January 6, 2016
Maniglia v. Carpenter
November 4, 2015
Improper Evidence Exclusion
The 3rd DCA recently held that a trial court wrongly excluded evidence of a Plaintiff’s drunken golf cart ride and subsequent police brawl. In September 2009, a vehicle driven by Maniglia and a vehicle driven by Carpenter collided on I-95. Carpenter alleged that upon changing lanes, Maniglia swerved into him and sideswiped his vehicle, while Maniglia maintained that it was just a bump.
Carpenter saw a chiropractor the day after the accident. Several weeks later Carpenter played in a golf tournament and drove a golf cart out onto the road, ran a red light, and collided with another car. The police showed up to the scene, and Carpenter got into a brawl with the officers that included kicking and wrestling.
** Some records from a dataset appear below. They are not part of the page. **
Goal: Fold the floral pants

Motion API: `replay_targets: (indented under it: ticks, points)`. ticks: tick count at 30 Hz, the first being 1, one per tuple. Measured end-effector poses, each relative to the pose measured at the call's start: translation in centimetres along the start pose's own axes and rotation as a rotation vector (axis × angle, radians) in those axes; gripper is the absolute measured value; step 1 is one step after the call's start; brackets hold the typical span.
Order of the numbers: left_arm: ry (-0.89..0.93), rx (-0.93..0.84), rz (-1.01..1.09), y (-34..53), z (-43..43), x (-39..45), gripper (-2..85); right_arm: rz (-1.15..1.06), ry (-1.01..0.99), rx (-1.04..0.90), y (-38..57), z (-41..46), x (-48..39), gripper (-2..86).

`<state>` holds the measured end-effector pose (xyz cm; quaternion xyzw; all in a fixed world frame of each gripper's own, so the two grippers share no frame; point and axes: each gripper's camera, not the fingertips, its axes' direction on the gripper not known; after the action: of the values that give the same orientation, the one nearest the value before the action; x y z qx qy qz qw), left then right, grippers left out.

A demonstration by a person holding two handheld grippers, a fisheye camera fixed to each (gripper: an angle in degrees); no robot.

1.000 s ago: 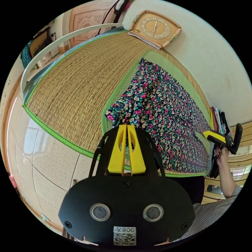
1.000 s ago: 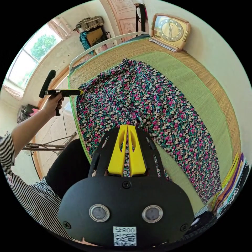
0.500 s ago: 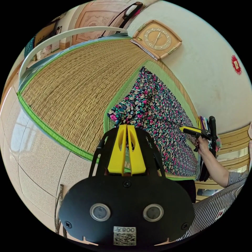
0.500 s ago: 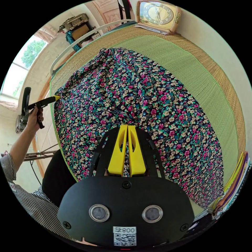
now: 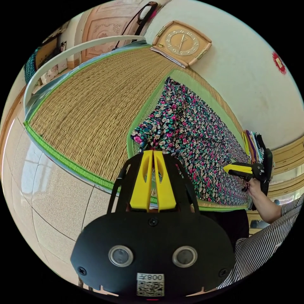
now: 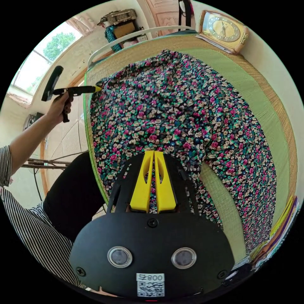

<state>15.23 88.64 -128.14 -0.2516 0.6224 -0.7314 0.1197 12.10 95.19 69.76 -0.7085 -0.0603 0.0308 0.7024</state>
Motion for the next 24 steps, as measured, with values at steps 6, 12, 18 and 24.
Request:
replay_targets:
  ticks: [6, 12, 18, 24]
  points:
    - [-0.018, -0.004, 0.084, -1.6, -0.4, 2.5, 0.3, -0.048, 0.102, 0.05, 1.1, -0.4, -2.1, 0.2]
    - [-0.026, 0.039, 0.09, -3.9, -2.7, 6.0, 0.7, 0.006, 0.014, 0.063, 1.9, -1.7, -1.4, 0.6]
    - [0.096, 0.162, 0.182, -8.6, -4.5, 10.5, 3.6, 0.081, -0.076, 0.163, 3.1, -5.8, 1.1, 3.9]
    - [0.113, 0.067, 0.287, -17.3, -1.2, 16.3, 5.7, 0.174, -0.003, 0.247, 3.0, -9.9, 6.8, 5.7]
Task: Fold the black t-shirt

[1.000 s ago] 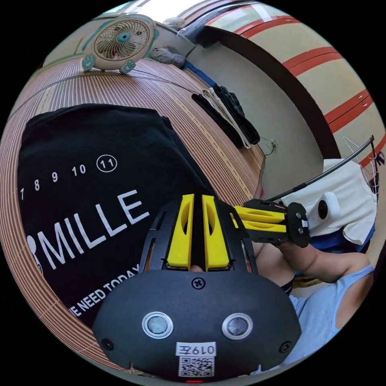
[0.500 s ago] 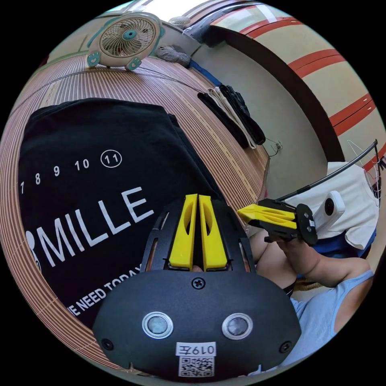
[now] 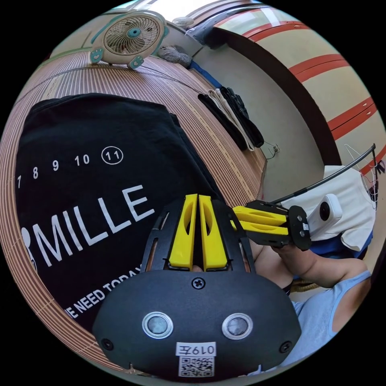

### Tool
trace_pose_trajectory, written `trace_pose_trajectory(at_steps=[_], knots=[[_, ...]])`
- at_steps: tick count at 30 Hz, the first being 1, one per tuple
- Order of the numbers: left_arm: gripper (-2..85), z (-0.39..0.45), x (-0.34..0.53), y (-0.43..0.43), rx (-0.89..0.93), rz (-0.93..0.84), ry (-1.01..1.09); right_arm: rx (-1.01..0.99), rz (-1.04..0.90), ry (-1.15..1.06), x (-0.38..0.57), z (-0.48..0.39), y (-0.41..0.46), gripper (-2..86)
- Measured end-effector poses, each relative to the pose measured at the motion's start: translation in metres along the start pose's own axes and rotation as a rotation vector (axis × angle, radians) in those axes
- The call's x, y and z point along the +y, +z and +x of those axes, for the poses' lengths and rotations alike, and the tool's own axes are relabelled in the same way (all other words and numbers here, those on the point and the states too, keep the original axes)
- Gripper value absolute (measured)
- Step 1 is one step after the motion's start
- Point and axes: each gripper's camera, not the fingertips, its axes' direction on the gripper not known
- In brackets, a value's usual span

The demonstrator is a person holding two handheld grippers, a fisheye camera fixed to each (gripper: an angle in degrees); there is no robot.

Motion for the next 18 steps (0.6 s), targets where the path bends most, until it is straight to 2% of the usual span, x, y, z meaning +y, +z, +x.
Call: trace_pose_trajectory(at_steps=[4, 12, 15, 18], knots=[[0.9, -0.004, 0.004, 0.003, 0.015, 0.013, -0.008, 0.018, 0.002, 0.004, 0.000, 0.013, -0.008, -0.5], [0.8, -0.005, 0.009, 0.008, 0.007, 0.018, -0.005, -0.019, 0.021, 0.129, 0.009, 0.059, -0.031, -1.0], [0.8, -0.002, 0.010, 0.010, -0.021, 0.012, 0.010, -0.094, 0.018, 0.204, 0.011, 0.085, -0.032, -1.0], [0.8, -0.004, 0.012, 0.011, -0.008, 0.011, 0.004, -0.267, 0.026, 0.354, 0.019, 0.125, -0.031, -1.0]])
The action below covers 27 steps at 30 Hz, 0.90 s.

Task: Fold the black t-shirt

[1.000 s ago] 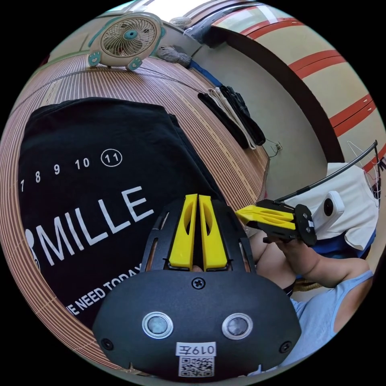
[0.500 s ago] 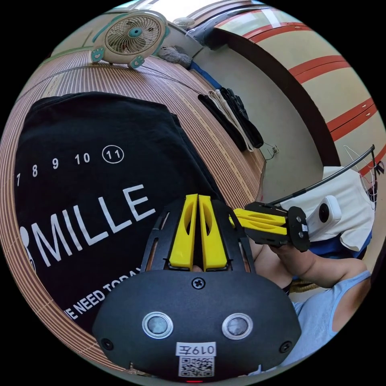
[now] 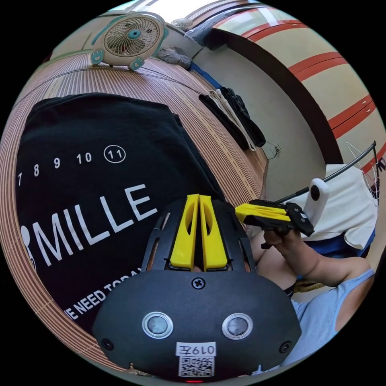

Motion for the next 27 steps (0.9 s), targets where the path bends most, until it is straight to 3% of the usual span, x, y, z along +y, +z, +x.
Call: trace_pose_trajectory(at_steps=[5, 27], knots=[[0.8, -0.003, 0.002, 0.001, 0.030, -0.002, -0.007, -0.230, -0.015, 0.148, -0.004, 0.049, -0.007, -0.9], [0.9, 0.021, 0.021, 0.005, 0.027, 0.009, 0.025, -0.228, 0.014, 0.065, -0.021, 0.043, -0.039, 0.7]])
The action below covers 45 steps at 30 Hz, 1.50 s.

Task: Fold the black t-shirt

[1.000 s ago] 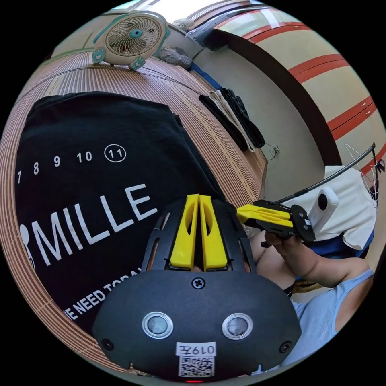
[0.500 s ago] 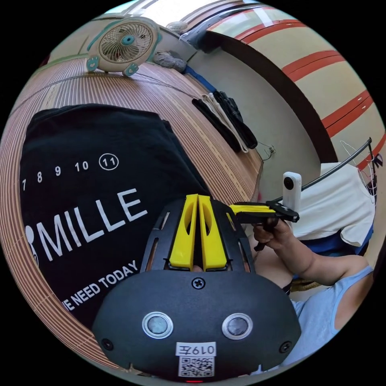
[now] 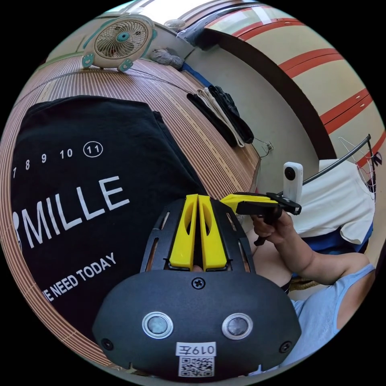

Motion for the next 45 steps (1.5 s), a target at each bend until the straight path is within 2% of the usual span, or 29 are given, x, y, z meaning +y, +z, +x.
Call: trace_pose_trajectory(at_steps=[8, 16, 24, 32, 39, 45], knots=[[0.9, -0.005, 0.004, 0.001, 0.015, 0.011, -0.018, 0.308, -0.065, -0.264, 0.006, -0.067, 0.034, 4.6], [0.9, -0.007, 0.004, 0.002, 0.022, 0.007, -0.022, 0.431, -0.083, -0.327, 0.006, -0.089, 0.055, 3.0], [0.9, -0.009, 0.006, 0.001, 0.031, 0.012, -0.023, 0.410, -0.064, -0.282, 0.003, -0.088, 0.043, -0.9], [0.9, -0.010, 0.009, 0.001, 0.037, 0.012, -0.020, 0.110, -0.057, 0.041, -0.001, -0.029, 0.029, -0.9], [1.0, 0.001, 0.012, -0.010, 0.041, 0.062, 0.007, 0.097, -0.048, 0.009, -0.003, -0.032, 0.024, 0.6], [1.1, 0.013, 0.012, -0.010, 0.004, 0.059, 0.044, 0.150, -0.045, -0.045, -0.004, -0.041, 0.019, 5.4]])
There was evidence that Carpenter was intoxicated; that he did not have permission to use the golf cart; that he yelled profanity at the police and kicked both feet against the rear passenger window of the police car; and that he was arrested on the scene for battery on a law enforcement officer. Carpenter failed to report this incident to his chiropractor, and evidence submitted by Maniglia showed that Carpenter’s surgery recommendation was only made after the golf cart accident.
The trial court only allowed certain portions of this golf cart incident to come into evidence. The 3rd DCA stated that the golf cart incident included facts that addressed both Carpenter’s credibility and his proof of causation, and Carpenter’s failure to mention the recent golf cart incident to his chiropractor may have affected the jury’s evaluation of Carpenter’s credibility. The court also held that the particulars of his fall and struggle with police would have been an adequate basis for jury instructions on intervening causes and subsequent injuries.
The court reversed and remanded for a new trial. It is important to remember that a judge is the gatekeeper of evidence. If the judge deems the evidence will be useful to a jury in rendering their decision, that evidence will come in. At Tuttle Law, P.A. we understand the importance of these evidentiary decisions, and we prepare arguments for multiple scenarios.